→ Entries provided
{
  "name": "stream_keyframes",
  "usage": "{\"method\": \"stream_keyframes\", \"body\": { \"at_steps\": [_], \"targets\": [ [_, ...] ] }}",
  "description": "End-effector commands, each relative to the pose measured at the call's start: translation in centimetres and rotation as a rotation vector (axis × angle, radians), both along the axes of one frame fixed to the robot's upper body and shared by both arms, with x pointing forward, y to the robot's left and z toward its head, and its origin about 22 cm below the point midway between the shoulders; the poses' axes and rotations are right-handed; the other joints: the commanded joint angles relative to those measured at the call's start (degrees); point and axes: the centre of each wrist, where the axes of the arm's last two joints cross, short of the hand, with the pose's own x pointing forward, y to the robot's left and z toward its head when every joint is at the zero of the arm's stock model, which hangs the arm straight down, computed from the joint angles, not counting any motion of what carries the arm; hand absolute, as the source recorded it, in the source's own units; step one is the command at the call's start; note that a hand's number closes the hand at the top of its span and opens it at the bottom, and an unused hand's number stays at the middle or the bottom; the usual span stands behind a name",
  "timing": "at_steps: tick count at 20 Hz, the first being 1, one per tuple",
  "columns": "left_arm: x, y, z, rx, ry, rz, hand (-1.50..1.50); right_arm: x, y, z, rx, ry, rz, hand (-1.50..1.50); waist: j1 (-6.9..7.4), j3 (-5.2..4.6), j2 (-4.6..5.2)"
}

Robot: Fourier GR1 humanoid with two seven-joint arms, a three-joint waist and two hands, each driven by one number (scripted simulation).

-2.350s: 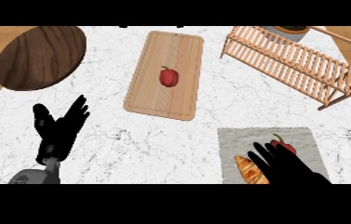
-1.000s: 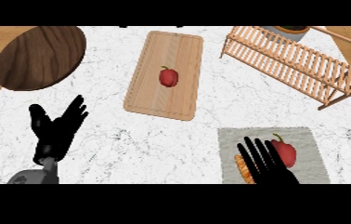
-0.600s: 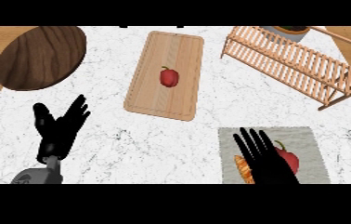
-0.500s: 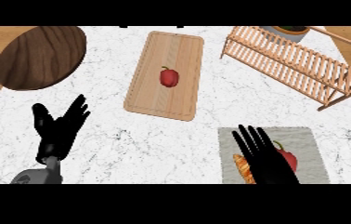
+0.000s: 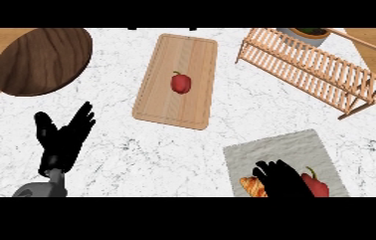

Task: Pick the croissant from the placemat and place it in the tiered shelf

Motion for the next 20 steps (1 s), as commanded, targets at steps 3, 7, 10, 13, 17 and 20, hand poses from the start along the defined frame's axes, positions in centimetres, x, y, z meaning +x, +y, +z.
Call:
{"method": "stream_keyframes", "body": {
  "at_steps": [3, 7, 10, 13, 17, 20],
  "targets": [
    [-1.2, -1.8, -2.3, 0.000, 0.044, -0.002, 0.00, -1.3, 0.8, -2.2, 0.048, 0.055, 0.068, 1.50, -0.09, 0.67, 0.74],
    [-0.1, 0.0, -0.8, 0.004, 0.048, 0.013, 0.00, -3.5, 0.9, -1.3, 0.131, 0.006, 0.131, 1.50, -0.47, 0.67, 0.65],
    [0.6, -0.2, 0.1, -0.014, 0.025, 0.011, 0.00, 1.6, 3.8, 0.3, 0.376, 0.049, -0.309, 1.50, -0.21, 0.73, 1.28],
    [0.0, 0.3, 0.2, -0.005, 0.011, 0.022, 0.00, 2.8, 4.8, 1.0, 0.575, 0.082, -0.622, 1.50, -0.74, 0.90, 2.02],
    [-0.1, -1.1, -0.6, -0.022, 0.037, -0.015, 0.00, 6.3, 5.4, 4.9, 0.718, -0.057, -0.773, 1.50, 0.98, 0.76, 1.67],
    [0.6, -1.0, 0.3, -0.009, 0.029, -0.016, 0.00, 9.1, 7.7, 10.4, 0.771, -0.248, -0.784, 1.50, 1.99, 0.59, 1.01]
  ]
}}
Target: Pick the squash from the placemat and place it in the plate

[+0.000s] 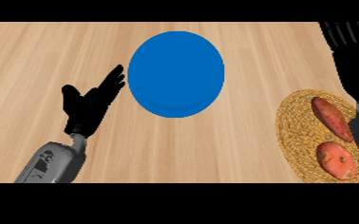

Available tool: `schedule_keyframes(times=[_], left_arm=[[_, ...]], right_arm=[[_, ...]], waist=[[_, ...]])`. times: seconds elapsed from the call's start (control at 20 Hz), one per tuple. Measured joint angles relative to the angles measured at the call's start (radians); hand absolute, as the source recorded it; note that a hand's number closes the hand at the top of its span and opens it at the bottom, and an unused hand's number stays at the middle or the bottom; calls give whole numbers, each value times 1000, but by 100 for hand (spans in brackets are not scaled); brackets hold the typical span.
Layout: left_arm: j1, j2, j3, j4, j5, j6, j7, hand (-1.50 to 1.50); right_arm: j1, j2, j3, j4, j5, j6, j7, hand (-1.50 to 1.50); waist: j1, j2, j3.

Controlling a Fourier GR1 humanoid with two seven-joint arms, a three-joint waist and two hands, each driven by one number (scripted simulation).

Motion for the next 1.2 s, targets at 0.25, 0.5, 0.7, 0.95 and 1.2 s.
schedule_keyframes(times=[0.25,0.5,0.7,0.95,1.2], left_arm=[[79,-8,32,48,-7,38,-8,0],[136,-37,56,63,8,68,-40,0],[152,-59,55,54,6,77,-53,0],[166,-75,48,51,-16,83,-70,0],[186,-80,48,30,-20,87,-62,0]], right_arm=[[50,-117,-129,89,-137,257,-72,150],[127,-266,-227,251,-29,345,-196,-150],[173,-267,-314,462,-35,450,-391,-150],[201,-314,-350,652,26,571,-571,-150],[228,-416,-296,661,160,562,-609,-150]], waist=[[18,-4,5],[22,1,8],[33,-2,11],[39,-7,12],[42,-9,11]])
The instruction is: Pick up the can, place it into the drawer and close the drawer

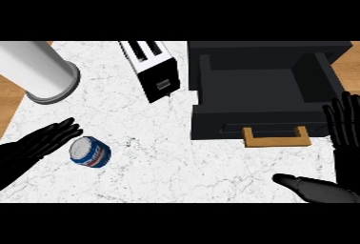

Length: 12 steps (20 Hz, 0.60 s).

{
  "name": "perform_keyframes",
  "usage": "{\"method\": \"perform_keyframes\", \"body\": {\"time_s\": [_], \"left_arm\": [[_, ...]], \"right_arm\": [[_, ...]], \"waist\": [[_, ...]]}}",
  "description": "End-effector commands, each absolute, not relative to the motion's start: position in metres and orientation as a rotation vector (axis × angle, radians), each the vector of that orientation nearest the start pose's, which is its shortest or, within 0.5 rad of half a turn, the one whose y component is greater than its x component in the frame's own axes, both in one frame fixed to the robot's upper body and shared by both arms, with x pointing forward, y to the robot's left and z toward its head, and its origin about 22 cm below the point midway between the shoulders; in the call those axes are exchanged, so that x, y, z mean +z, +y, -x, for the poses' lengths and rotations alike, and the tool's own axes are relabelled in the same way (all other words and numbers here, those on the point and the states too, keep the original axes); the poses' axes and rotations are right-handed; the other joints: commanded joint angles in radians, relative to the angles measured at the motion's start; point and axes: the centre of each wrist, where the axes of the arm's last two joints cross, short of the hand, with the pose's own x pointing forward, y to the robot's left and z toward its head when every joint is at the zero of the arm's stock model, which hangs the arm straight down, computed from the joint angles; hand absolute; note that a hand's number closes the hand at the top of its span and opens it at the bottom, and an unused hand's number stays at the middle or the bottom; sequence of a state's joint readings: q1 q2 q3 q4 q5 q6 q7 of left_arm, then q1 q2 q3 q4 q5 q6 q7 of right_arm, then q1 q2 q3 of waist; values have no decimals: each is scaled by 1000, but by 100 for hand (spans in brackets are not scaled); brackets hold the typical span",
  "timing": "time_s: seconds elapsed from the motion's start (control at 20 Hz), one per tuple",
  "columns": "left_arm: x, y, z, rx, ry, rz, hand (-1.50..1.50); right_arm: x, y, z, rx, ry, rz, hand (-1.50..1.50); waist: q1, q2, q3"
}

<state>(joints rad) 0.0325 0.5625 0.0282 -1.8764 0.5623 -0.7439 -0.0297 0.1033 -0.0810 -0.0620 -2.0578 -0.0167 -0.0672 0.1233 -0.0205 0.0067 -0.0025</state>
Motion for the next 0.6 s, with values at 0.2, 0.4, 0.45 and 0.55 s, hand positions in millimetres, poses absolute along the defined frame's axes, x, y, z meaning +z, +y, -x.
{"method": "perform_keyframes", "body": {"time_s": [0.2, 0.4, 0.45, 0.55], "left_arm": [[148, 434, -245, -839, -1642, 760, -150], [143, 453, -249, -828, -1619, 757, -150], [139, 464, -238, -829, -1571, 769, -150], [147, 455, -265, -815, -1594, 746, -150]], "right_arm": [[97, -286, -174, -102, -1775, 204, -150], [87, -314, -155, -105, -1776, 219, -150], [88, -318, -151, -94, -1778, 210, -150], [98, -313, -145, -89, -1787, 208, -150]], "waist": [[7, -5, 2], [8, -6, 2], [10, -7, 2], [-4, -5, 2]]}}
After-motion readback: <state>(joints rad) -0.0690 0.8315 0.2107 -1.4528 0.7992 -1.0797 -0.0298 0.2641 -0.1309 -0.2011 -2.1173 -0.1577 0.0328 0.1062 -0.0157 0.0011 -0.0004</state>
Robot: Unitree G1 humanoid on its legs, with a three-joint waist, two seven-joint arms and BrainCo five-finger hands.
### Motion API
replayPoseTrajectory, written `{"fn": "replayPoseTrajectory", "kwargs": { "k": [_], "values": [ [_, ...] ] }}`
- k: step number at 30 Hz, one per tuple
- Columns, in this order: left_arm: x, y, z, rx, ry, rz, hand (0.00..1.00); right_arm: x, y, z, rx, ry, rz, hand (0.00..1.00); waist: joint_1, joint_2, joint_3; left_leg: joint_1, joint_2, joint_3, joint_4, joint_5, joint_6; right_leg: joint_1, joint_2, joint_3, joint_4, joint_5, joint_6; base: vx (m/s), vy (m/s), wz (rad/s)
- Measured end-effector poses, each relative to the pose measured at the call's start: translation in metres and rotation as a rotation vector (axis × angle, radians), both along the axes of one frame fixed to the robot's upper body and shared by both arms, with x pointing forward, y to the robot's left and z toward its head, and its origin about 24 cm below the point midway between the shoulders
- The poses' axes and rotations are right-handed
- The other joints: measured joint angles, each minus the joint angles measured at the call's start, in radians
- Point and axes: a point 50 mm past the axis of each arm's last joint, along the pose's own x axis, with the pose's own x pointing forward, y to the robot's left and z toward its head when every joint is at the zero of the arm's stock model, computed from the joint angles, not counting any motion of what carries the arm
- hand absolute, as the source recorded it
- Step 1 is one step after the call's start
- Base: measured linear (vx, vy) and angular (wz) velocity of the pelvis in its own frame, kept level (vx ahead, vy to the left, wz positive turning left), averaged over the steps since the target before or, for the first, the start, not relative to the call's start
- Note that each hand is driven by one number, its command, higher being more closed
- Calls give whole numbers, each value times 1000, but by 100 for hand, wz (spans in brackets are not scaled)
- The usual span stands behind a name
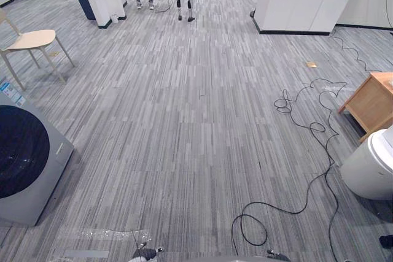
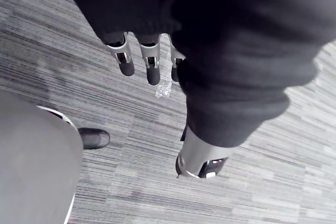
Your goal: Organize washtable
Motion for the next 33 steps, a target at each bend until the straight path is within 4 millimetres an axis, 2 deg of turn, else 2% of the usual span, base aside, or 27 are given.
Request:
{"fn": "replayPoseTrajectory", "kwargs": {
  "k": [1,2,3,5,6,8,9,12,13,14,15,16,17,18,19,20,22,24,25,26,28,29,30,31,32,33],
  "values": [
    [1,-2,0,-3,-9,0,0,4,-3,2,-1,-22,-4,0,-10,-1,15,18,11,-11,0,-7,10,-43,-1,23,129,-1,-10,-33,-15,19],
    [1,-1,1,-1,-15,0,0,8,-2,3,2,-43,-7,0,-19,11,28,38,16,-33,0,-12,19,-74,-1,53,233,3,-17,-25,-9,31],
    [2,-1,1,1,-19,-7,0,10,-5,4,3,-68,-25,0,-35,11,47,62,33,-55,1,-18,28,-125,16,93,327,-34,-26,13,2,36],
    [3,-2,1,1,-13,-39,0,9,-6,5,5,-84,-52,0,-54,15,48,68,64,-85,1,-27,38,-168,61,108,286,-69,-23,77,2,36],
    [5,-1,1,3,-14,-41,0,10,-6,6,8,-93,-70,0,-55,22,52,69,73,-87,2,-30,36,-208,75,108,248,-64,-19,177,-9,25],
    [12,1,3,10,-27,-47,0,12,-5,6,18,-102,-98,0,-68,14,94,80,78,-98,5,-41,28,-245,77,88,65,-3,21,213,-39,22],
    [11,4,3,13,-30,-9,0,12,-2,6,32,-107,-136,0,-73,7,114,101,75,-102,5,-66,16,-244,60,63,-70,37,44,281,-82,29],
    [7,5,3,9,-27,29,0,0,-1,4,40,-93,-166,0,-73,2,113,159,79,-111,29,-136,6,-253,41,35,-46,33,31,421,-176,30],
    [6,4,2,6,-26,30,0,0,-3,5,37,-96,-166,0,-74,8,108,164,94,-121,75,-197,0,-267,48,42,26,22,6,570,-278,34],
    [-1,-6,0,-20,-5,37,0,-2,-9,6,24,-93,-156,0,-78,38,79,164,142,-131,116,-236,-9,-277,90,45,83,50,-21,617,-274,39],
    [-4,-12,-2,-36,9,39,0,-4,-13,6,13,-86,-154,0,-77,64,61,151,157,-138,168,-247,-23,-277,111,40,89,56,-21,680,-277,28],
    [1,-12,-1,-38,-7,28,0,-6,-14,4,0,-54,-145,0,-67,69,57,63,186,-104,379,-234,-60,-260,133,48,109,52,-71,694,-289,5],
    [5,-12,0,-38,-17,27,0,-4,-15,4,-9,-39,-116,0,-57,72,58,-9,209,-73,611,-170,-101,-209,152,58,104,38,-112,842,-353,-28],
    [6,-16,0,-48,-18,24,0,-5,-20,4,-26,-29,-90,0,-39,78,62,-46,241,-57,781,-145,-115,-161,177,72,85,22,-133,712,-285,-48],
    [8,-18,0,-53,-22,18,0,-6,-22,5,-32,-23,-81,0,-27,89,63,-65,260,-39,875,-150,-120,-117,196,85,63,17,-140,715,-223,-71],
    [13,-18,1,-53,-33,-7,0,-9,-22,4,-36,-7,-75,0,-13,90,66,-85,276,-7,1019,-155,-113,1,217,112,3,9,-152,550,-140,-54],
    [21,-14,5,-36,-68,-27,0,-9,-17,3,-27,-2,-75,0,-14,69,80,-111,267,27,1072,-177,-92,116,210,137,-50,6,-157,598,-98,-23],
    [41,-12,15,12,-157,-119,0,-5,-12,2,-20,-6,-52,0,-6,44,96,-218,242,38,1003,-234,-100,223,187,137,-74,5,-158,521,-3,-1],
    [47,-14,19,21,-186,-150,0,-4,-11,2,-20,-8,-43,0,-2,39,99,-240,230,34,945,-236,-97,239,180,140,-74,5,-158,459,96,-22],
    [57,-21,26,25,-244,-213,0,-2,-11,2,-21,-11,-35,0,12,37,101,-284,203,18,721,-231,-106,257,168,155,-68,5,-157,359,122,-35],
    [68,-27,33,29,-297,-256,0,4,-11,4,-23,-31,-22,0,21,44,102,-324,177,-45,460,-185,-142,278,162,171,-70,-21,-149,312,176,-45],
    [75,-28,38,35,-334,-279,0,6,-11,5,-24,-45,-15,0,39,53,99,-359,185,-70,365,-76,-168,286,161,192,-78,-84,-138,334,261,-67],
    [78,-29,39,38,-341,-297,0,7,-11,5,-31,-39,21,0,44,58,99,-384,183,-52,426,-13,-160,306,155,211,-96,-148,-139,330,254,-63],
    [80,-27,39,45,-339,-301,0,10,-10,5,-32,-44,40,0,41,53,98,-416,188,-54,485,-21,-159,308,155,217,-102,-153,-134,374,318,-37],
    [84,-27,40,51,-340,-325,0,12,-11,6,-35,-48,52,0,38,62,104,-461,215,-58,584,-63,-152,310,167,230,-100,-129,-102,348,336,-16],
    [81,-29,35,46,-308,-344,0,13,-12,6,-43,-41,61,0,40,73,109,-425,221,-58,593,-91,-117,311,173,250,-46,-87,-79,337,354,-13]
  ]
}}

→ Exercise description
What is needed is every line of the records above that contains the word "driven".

→ Reply
Robot: Fourier GR1 humanoid with two seven-joint arms, a three-joint waist and two hands, each driven by one number (scripted simulation).
Controlling a Fourier GR1 humanoid with two seven-joint arms, a three-joint waist and two hands, each driven by one number (scripted simulation).
- Note that each hand is driven by one number, its command, higher being more closed

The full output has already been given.